EWartanews - Memasuki sidang ke dua terdakwa Oprasi Tangkap Tangan (OTT) Dinas Pertanian Kabupaten Seluma, Nik Oktaveli (30) sebelumnya menjabat kasi PSP Dinas Pertanian Seluma. Tidak ditahan oleh Pengadilan Negeri Tipikor Bengkulu.
Kajari Seluma Ardito Muwardi melalui Kasi Intel Citra Apriadi mengatakan, Tersangka sudah dilakukan sidang pembacaan dakwaan, sedangkan untuk sidang selanjutnya pemeriksaan saksi-saksi.

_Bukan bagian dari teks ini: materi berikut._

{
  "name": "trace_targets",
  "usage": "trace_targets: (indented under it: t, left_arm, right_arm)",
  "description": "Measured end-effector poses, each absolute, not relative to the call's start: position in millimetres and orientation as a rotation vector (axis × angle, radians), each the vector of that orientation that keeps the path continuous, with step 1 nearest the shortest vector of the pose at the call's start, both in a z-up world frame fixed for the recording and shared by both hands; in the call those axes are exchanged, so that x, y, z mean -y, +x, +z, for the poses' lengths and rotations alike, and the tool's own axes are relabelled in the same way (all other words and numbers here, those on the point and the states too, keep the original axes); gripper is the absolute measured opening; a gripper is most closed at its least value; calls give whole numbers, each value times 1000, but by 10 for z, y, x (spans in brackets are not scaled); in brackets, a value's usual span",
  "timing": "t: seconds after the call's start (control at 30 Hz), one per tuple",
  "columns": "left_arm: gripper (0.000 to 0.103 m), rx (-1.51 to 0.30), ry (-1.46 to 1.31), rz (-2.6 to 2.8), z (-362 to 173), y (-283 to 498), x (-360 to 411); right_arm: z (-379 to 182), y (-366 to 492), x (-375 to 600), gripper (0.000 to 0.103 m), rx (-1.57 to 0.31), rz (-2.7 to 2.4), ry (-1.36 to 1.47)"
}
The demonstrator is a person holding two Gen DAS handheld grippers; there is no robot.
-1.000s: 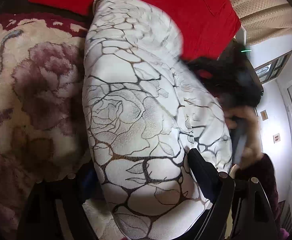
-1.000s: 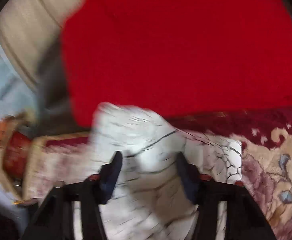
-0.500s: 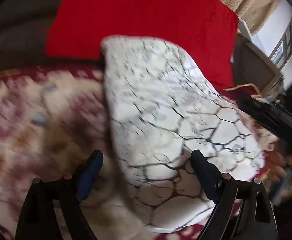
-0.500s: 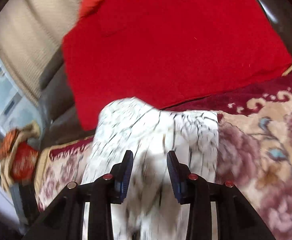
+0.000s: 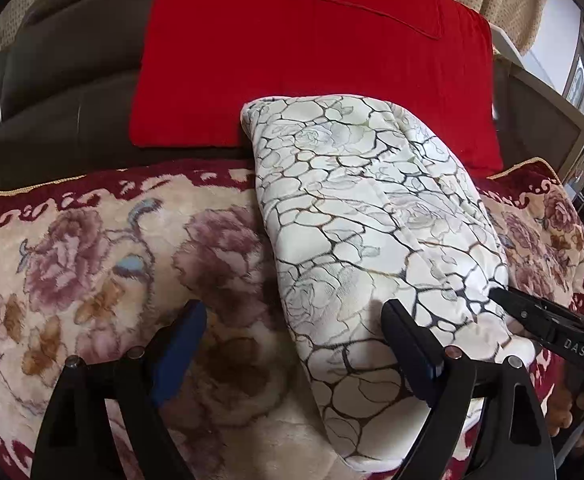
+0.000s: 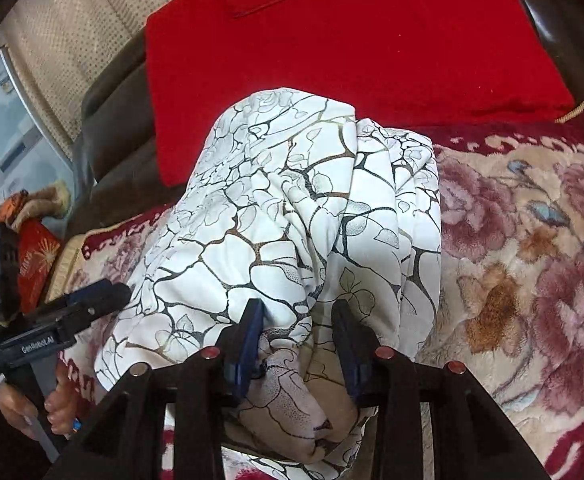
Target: Fold large clothes
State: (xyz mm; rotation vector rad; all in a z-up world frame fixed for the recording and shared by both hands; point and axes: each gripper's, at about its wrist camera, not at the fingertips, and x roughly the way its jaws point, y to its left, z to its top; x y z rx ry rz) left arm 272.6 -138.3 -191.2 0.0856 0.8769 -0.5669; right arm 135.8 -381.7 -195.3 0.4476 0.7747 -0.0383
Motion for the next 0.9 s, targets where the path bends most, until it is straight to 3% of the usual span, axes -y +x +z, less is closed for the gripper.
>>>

"Minggu kemaren sudah sidang bacaan dakwah, selanjutnya ditunda dua minggu kedepan, jadi Rabu (19/09) sidang pemeriksaan saksi-saksi,"Kata Citra kepada wartawan. Rabu 12 September 2018.
Berdasarkan pasal 21 KUHP dengan ancaman pidana diatas 5 tahun maka terdakwa dapat ditahan. Namum sebaliknya apabila dibawah 5 tahun maka berlaku dengan ketentuan pasal 12 A dengan memberikan Pengecualian besaran hukum 12 e dibawah 5 tahun penjara.
Sehingga Terdakwa Nik tidak dilakukan penahanan karena BB yang didapat itu sebesar Rp 3 juta. "Tidak ditahan,
Terdakwa dikenakan pasal 12 e Subsider pasal 11 dengan ancaman dibawah 5 tahun, berdasarkan pasal 12 A uang yang diambil dibawah 5 juta dengan begitu ancaman terhadap terdakwa masih bawah dibawah 5 tahun, sehingga PN Tipidkor Bengkulu tidak melakukan penahan, "Ujar Citra.
Diketahui, Terdakwa Nik Oktaveli pada minggu kemarin, masih terlihat ngantor di Dinas Pertanian Kabupaten Seluma.